Marvel has stopped taking risks. They also seem like they don’t have a plan. They just keep throwing shit out there hoping something sticks. The next big bad was supposed to be Kang, and then Jonathan Majors fucked that plan up. That certainly didn’t help, but even with him, I don’t know what the plan there was. And they’ve been splitting their efforts between streaming series and films, and it’s all been pretty random and very hit and miss.

I really think they missed an opportunity with Ironheart. I don’t know a lot about the character from the comics, to be honest, but that’s ok. As I pointed out, Iron Man wasn’t exactly a well known character in 2008. They had the freedom with Ironheart to take chances, do something risky, and swing for the fences. And . . . they just didn’t. It wasn’t bad, but it wasn’t good, either. The Red Hood was interesting, I guess, but I don’t know if having him as the antagonist to Riri Williams really worked. I mean . . . honestly, he just wasn’t that much of a threat to her really. It felt like, I dunno, not a good matchup. And the ending straight up sucked, in my opinion. Thunderbolts had some ok moments. I kinda liked the whole depression metaphor, but I almost wish they had made this more of a cerebral film about that, and ditched all the action stuff, which was mostly boring and stuff we’ve all seen a ton of by this point. I dunno. It was ok. Florence Pugh and David Harbour were great, because of course they were. Everyone else was meh. I have no interest in seeing a New Avengers movie with this manifestation of the New Avengers. None at all.

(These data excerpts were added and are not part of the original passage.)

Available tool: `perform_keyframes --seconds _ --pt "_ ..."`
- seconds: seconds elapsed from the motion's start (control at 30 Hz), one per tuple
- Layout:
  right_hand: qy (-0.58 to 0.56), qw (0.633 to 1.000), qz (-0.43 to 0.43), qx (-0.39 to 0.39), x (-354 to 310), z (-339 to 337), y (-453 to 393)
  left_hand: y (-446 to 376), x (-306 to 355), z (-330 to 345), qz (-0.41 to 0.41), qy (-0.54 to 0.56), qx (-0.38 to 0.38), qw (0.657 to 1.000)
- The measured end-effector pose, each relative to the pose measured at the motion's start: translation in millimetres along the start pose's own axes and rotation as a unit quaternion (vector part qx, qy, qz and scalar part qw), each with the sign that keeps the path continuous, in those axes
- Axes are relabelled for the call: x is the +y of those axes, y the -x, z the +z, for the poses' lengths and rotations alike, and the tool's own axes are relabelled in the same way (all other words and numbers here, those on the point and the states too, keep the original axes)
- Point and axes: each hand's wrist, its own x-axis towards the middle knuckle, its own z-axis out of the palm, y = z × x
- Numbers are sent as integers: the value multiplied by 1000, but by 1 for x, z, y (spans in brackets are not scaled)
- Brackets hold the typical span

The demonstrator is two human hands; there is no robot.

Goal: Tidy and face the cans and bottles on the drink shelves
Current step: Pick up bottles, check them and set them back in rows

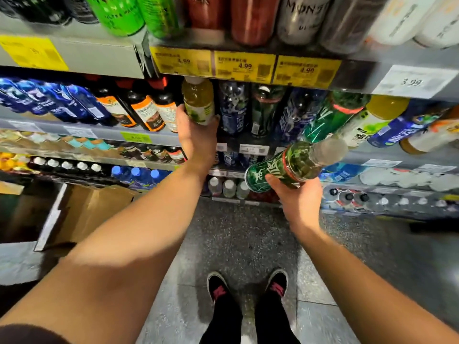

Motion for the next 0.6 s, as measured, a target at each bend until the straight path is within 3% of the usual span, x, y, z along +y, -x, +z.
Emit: perform_keyframes --seconds 0.3,0.47,0.6 --pt "-4 999 -15 -28 -11 8 -7 7 -3 -2 -21 37 47 998" --pt "-38 998 -46 -31 -31 26 -7 23 0 -24 -79 43 121 989" --pt "-54 994 -89 -24 -55 57 -7 30 -6 -54 -95 85 125 984"
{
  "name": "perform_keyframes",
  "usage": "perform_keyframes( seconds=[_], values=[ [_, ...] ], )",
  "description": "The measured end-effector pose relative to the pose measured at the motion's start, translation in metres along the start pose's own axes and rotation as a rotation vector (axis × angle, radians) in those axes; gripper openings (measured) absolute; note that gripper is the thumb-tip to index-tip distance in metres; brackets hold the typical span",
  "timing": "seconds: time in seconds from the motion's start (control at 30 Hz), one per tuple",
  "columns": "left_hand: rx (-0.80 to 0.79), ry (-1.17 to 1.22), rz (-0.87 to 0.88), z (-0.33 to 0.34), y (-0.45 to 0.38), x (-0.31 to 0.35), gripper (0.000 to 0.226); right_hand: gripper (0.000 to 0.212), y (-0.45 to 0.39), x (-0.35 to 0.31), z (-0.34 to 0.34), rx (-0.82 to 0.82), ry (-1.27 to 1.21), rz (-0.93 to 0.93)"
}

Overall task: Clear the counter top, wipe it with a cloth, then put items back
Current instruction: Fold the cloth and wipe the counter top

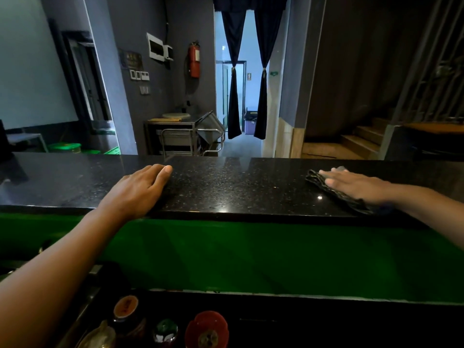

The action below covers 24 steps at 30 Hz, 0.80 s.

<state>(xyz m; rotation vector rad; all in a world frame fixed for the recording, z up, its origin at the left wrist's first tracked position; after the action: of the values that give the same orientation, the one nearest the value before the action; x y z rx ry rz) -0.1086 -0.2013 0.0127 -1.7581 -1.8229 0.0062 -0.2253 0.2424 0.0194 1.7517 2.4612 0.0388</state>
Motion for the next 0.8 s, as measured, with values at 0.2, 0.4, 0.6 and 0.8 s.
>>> perform_keyframes(
  seconds=[0.2, 0.4, 0.6, 0.8],
  values=[
    [-0.017, -0.037, -0.011, 0.001, -0.002, -0.005, 0.07, 0.053, 0.002, -0.091, 0.011, 0.05, 0.026, -0.227],
    [-0.017, -0.04, -0.007, -0.001, 0.0, -0.01, 0.082, 0.063, 0.022, -0.088, 0.014, 0.019, 0.01, -0.459],
    [0.003, -0.044, 0.013, 0.0, 0.001, -0.005, 0.092, 0.059, -0.027, -0.021, 0.001, -0.011, -0.013, -0.115],
    [0.021, -0.017, -0.027, -0.001, 0.0, -0.002, 0.067, 0.062, -0.096, -0.07, 0.0, 0.046, 0.019, 0.017]
  ],
)
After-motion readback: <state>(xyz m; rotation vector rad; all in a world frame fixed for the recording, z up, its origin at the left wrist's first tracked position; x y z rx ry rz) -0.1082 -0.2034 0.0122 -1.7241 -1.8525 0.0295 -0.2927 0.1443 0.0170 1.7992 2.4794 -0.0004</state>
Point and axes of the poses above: each hand's wrist, its own y-axis away from the middle knuckle, its own z-axis out of the palm, x = y × z, the point moved 3 cm from there along -y, towards the middle knuckle, and after that the axes turned 6 degrees about y, right-handed, at the moved point
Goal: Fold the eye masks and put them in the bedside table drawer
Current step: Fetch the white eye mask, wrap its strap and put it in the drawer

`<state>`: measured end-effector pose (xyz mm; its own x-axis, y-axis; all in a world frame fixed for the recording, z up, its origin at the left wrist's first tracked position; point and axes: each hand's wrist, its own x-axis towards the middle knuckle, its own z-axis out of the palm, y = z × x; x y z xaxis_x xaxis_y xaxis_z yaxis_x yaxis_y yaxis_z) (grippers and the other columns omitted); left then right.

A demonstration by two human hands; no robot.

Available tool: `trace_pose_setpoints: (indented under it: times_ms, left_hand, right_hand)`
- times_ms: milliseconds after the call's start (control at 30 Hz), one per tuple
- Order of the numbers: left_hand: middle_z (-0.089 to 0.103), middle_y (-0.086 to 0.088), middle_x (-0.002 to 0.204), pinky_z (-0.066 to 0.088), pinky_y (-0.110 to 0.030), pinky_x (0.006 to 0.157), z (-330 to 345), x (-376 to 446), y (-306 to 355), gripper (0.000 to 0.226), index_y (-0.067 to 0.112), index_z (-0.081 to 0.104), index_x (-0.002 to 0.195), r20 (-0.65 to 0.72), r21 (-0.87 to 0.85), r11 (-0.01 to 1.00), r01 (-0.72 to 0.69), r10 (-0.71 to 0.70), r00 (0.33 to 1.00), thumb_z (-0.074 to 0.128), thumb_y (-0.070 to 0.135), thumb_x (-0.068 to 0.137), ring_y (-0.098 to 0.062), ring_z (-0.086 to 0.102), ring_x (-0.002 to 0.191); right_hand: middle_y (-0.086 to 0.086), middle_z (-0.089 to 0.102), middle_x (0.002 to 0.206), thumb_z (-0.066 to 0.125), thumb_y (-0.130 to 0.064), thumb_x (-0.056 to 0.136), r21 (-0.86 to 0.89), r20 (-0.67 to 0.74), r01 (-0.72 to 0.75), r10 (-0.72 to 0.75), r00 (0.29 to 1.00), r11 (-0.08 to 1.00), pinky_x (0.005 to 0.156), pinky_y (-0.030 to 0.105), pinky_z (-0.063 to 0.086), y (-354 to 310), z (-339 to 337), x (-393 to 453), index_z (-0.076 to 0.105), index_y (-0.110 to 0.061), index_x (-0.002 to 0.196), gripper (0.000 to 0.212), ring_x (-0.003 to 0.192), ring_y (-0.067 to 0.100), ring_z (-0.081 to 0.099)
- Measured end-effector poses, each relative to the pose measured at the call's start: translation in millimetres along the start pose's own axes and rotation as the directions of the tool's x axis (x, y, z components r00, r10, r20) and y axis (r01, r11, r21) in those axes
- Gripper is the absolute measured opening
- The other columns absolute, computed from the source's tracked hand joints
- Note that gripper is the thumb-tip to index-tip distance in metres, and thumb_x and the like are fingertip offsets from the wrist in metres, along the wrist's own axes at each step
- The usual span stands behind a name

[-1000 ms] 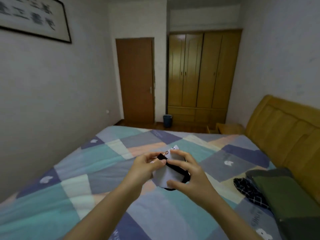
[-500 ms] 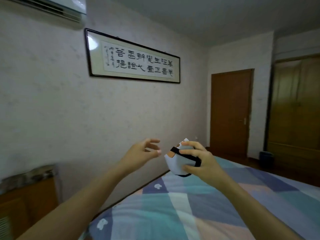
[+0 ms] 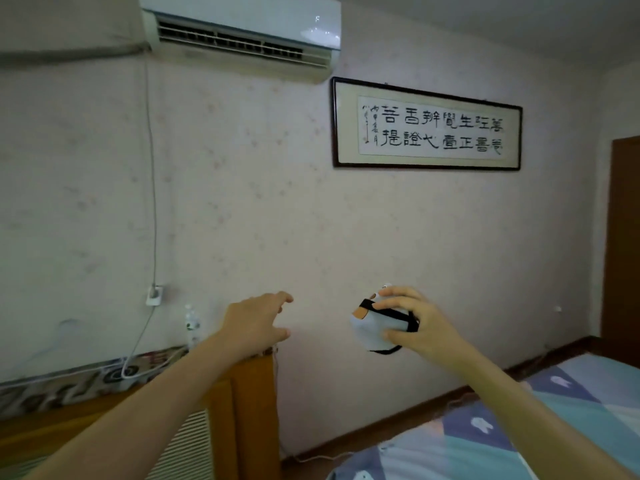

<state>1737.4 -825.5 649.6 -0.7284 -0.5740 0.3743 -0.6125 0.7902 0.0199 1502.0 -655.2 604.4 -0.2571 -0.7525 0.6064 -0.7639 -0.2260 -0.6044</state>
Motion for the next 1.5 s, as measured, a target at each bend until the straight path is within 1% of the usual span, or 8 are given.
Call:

I don’t know where Marvel goes from here. I hope the F4 movie is good. Maybe they can be the cornerstone of a new generation of films, but I’m not hopeful considering there have been 3 failed F4 movies before. 4 if you include the Roger Corman attempt. Which I kind of think you should. It was only made to keep the rights to the film alive, but that’s the same reason Fox later made the 2015 F4 reboot. Anyway, it seems to be a tough story to adapt to film. I hope this version works.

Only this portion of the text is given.